▶ **WORK TASK**
When a line in the entries contains the word "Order", copy that line in full.

▶ **EXERCISE MATERIAL**
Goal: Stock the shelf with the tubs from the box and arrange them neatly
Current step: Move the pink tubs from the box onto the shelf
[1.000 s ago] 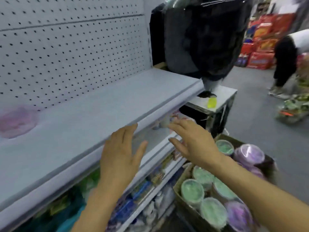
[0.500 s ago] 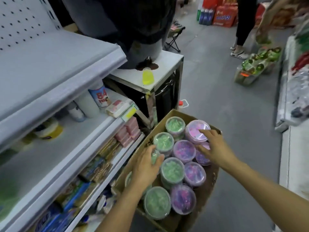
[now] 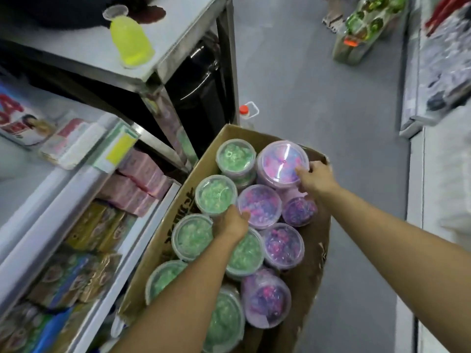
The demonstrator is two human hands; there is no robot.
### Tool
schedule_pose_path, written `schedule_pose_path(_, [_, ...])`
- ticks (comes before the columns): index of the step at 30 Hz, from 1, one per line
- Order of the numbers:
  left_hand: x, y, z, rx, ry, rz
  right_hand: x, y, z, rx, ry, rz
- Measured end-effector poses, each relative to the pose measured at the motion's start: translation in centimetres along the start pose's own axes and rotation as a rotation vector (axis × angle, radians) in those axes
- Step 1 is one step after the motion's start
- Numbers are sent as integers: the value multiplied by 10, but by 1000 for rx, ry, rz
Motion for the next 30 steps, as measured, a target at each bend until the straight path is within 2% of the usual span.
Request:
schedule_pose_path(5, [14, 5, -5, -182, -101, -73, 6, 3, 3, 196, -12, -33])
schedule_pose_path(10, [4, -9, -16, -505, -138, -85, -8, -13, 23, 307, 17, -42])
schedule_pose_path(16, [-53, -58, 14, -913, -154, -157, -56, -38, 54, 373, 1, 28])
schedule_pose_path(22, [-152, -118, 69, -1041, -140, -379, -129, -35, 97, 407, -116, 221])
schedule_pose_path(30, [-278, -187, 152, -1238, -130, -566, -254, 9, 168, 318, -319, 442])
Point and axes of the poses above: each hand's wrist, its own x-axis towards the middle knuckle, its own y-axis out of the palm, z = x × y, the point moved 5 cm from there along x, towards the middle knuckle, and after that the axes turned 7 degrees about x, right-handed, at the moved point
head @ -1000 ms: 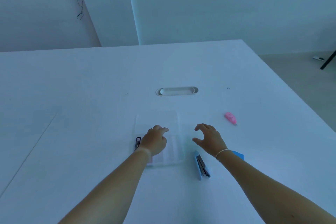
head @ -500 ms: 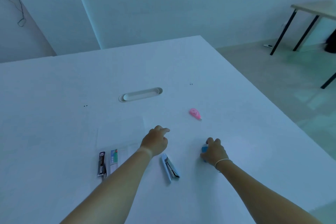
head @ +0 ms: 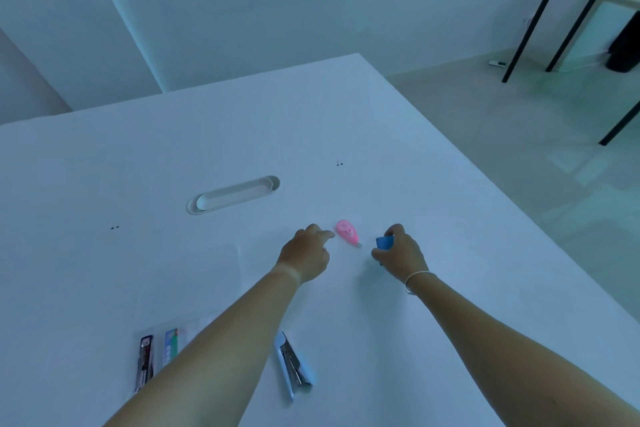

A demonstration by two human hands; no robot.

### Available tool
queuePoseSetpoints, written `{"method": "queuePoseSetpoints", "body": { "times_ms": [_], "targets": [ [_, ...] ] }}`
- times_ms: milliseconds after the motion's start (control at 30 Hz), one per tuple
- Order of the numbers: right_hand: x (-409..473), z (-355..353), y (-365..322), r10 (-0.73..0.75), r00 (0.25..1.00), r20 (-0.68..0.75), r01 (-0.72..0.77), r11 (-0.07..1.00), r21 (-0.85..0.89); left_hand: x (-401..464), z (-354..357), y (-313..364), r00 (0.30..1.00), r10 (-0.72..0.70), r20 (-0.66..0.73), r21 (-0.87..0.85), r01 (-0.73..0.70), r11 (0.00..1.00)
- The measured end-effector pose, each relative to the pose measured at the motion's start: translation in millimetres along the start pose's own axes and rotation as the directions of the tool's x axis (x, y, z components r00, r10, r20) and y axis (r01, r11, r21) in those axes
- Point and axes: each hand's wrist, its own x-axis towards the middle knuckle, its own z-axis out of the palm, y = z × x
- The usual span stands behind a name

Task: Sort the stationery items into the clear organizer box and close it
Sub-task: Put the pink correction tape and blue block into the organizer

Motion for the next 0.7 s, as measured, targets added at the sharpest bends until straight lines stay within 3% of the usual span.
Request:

▶ **EXERCISE RESULT**
- Order of the numbers:
- Order of the numbers: right_hand: x (-409..473), z (-355..353), y (-365..322), r10 (-0.73..0.75), r00 (0.25..1.00), r20 (-0.68..0.75), r01 (-0.72..0.77), r11 (-0.07..1.00), r21 (-0.85..0.89); left_hand: x (-401..464), z (-354..357), y (-313..364), r00 (0.30..1.00), r10 (-0.72..0.70), r20 (-0.66..0.73), r21 (-0.87..0.85), r01 (-0.73..0.70), r11 (0.00..1.00)

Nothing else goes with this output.